§ **EXERCISE DESCRIPTION**
Print the data below verbatim, minus images.

[Start of section]

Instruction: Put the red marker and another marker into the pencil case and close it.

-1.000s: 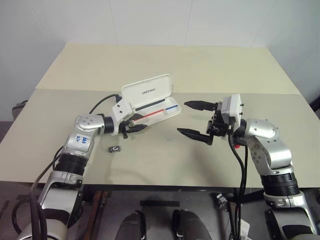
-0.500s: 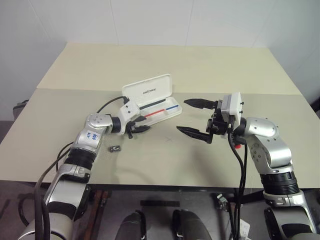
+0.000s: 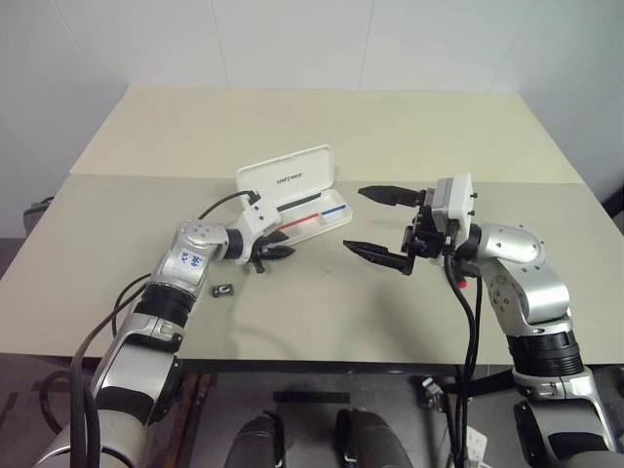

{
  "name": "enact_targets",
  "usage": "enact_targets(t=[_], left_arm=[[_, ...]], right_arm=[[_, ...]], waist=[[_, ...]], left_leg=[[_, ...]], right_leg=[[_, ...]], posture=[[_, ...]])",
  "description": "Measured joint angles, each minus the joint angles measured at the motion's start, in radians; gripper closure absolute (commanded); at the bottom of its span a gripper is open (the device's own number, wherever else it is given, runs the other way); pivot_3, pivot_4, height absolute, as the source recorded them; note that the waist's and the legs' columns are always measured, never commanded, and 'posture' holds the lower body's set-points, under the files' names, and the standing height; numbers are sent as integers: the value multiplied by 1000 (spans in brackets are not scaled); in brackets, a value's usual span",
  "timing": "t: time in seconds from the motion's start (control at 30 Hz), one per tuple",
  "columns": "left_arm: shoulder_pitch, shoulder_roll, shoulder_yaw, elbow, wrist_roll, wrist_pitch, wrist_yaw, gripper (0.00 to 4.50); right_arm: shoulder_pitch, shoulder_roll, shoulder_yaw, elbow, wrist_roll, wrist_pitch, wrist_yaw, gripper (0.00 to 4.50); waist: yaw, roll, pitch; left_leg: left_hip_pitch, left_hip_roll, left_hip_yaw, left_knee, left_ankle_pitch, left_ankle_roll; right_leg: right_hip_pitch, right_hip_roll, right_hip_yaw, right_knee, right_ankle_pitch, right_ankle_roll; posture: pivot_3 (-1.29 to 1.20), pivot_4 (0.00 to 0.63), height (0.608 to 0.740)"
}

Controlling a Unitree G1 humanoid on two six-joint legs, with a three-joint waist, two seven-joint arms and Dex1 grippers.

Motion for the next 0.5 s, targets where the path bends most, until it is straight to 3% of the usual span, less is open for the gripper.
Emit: enact_targets(t=[0.1, 0.5], left_arm=[[-2, -3, 1, 0, 0, 4, 1, 4472], [-1, 6, 1, -10, -1, -19, -29, 4472]], right_arm=[[-2, 0, 0, 0, 0, 0, -3, 0], [-8, 0, -1, 0, -2, 0, -7, 0]], waist=[[0, 0, 0], [1, 0, 0]], left_leg=[[0, 0, 0, 0, 0, 0], [0, 0, 0, 0, 0, 0]], right_leg=[[0, 0, 0, 0, 0, 0], [0, 0, 1, 0, 0, 0]], posture=[[0, 150, 740], [0, 150, 740]])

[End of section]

§ **SOLUTION TO THE PROBLEM**
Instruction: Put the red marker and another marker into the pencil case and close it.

-1.000s: 
-0.500s: 
+0.000s: 

{
  "name": "enact_targets",
  "usage": "enact_targets(t=[_], left_arm=[[_, ...]], right_arm=[[_, ...]], waist=[[_, ...]], left_leg=[[_, ...]], right_leg=[[_, ...]], posture=[[_, ...]])",
  "description": "Measured joint angles, each minus the joint angles measured at the motion's start, in radians; gripper closure absolute (commanded); at the bottom of its span a gripper is open (the device's own number, wherever else it is given, runs the other way); pivot_3, pivot_4, height absolute, as the source recorded them; note that the waist's and the legs' columns are always measured, never commanded, and 'posture' holds the lower body's set-points, under the files' names, and the standing height; numbers are sent as integers: the value multiplied by 1000 (spans in brackets are not scaled); in brackets, a value's usual span",
  "timing": "t: time in seconds from the motion's start (control at 30 Hz), one per tuple",
  "columns": "left_arm: shoulder_pitch, shoulder_roll, shoulder_yaw, elbow, wrist_roll, wrist_pitch, wrist_yaw, gripper (0.00 to 4.50); right_arm: shoulder_pitch, shoulder_roll, shoulder_yaw, elbow, wrist_roll, wrist_pitch, wrist_yaw, gripper (0.00 to 4.50); waist: yaw, roll, pitch; left_leg: left_hip_pitch, left_hip_roll, left_hip_yaw, left_knee, left_ankle_pitch, left_ankle_roll; right_leg: right_hip_pitch, right_hip_roll, right_hip_yaw, right_knee, right_ankle_pitch, right_ankle_roll; posture: pivot_3 (-1.29 to 1.20), pivot_4 (0.00 to 0.63), height (0.608 to 0.740)"
}

Controlling a Unitree G1 humanoid on two six-joint legs, with a three-joint waist, two seven-joint arms and Dex1 grippers.

Motion for the next 0.5 s, targets where the path bends most, until it is straight to 3% of the usual span, less is open for the gripper.
Emit: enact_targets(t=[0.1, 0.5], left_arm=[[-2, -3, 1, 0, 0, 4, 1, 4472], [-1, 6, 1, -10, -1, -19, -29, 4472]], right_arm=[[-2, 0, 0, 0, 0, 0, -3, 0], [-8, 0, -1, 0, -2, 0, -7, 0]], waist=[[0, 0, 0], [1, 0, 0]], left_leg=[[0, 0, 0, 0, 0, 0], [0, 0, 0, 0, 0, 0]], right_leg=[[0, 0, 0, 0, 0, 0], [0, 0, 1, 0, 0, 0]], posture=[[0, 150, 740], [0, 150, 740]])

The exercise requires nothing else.